◆ Task requirements ◆
Every line containing "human" should be copied out. Go through the entries and find them.

◆ Provided material ◆
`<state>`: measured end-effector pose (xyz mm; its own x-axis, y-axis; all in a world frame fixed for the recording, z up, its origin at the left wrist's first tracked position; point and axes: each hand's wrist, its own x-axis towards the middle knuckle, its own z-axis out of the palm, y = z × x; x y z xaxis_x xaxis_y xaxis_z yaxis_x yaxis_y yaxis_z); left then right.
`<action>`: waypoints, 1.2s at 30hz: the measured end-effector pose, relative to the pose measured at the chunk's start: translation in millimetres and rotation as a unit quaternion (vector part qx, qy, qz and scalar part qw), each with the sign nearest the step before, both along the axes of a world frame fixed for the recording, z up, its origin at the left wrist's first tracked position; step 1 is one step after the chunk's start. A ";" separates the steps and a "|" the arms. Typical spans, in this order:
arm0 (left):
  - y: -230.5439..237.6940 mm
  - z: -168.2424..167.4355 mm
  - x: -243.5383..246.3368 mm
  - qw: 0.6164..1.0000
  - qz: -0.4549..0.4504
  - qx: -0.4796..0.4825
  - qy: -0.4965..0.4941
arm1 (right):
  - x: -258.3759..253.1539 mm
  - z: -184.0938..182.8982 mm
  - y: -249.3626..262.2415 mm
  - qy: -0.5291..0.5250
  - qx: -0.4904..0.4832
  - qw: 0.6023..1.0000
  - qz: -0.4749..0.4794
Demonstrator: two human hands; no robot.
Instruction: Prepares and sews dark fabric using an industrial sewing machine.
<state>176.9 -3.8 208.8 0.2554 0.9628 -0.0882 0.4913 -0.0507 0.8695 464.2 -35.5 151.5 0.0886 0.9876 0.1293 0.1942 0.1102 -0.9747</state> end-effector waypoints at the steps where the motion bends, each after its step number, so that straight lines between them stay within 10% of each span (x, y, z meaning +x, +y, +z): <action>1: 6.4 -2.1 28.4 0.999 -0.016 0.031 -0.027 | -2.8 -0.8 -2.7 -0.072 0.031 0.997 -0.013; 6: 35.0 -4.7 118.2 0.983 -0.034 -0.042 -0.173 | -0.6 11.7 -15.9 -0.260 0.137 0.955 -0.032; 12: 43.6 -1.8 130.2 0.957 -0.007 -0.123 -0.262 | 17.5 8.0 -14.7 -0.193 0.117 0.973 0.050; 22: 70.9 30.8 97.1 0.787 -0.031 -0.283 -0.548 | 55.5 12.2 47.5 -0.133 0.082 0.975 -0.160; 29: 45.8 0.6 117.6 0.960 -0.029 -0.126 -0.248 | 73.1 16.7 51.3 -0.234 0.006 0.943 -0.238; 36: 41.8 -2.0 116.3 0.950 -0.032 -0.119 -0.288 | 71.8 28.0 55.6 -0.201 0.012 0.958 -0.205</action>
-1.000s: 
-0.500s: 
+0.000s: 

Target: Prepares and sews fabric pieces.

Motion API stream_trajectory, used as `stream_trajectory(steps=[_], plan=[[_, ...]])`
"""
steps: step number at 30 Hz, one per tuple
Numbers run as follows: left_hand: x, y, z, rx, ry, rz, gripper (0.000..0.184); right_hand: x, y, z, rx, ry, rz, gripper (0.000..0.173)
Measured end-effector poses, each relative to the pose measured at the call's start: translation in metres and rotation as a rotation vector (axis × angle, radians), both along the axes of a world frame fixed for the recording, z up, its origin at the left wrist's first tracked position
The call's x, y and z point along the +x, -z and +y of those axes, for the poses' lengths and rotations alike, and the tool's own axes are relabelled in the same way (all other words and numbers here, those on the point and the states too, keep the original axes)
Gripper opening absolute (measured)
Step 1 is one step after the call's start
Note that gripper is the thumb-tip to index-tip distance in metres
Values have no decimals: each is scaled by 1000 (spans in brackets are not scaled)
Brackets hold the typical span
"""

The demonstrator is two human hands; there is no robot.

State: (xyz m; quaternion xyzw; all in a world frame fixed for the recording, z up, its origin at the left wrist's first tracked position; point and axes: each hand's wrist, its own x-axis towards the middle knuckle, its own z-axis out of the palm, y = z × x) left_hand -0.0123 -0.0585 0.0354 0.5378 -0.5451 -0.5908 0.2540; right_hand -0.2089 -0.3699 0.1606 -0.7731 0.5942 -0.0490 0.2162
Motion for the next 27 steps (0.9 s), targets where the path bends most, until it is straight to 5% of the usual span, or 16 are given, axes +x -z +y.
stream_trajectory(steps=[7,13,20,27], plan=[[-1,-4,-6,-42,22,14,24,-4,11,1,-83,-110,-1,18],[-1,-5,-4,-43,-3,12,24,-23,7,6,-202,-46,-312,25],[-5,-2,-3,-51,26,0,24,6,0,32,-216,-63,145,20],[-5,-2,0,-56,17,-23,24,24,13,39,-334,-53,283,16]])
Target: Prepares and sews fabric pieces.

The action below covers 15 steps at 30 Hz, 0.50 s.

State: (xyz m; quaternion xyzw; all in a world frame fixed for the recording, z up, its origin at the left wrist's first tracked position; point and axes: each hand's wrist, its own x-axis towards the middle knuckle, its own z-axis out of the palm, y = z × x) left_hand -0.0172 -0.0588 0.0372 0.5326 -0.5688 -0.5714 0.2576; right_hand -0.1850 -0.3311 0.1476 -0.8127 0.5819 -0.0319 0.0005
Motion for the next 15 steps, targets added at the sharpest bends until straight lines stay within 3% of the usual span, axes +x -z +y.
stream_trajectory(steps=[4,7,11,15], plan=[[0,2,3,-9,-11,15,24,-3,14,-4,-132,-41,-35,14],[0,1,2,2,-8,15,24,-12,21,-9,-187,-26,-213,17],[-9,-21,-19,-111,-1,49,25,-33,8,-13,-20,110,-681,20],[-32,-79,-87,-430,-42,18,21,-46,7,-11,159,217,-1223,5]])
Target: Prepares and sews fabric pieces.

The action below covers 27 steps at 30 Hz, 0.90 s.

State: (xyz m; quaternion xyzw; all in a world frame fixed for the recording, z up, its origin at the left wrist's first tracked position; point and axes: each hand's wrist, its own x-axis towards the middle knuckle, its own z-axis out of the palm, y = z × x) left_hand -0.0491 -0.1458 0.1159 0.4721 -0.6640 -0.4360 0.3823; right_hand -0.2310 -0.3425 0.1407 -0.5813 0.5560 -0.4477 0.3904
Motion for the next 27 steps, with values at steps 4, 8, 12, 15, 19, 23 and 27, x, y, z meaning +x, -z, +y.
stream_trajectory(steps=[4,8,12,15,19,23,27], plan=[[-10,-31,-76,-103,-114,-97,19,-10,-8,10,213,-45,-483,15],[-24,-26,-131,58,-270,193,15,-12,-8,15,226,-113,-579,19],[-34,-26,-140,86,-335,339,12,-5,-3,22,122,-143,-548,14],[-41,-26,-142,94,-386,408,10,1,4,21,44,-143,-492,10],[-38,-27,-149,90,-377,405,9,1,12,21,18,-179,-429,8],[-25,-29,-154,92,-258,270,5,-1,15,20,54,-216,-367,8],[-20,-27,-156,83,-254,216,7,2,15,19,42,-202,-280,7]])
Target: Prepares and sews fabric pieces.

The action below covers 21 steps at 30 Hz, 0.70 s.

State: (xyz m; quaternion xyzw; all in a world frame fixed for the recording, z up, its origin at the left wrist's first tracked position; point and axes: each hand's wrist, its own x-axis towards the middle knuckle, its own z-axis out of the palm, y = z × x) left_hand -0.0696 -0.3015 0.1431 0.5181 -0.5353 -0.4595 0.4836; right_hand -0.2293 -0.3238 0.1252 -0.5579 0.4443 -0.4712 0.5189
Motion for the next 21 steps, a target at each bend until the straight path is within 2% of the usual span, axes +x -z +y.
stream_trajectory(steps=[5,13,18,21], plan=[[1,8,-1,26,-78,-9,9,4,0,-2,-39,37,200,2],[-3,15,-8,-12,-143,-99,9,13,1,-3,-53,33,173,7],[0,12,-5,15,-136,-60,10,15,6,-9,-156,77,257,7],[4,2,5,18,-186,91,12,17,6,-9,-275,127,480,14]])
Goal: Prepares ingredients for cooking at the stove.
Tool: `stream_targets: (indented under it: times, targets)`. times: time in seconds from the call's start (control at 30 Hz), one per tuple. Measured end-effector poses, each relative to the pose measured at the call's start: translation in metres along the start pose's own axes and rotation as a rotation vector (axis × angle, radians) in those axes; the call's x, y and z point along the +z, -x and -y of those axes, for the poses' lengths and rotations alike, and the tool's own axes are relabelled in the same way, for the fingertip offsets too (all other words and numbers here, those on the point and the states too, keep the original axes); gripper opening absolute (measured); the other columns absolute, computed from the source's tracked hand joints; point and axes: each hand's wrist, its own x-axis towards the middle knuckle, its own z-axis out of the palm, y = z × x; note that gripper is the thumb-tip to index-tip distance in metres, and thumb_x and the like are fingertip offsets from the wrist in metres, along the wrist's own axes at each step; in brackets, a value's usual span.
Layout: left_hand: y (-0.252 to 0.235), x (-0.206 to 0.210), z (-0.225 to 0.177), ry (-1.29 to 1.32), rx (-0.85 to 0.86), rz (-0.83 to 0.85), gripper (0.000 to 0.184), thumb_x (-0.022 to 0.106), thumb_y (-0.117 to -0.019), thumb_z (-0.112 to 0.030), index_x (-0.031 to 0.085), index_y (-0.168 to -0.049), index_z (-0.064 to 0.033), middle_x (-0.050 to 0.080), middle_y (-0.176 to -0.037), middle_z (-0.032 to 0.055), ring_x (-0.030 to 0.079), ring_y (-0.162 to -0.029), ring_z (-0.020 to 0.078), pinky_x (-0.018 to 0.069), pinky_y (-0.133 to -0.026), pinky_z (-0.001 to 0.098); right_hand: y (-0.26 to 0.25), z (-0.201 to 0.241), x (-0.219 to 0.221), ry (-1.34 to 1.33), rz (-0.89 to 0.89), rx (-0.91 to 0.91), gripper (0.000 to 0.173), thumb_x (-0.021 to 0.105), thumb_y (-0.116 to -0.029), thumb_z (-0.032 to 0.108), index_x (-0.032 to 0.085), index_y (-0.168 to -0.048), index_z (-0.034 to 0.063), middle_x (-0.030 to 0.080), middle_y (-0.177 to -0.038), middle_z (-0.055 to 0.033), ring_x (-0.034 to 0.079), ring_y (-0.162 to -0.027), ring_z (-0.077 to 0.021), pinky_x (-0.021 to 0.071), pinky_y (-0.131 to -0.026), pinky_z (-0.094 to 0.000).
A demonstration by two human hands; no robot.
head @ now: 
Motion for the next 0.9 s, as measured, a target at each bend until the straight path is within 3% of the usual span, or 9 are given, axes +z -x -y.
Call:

◆ Answer to this exercise ◆
Demonstrator: two human hands; no robot.
The demonstrator is two human hands; there is no robot.
A demonstration by two human hands; no robot.

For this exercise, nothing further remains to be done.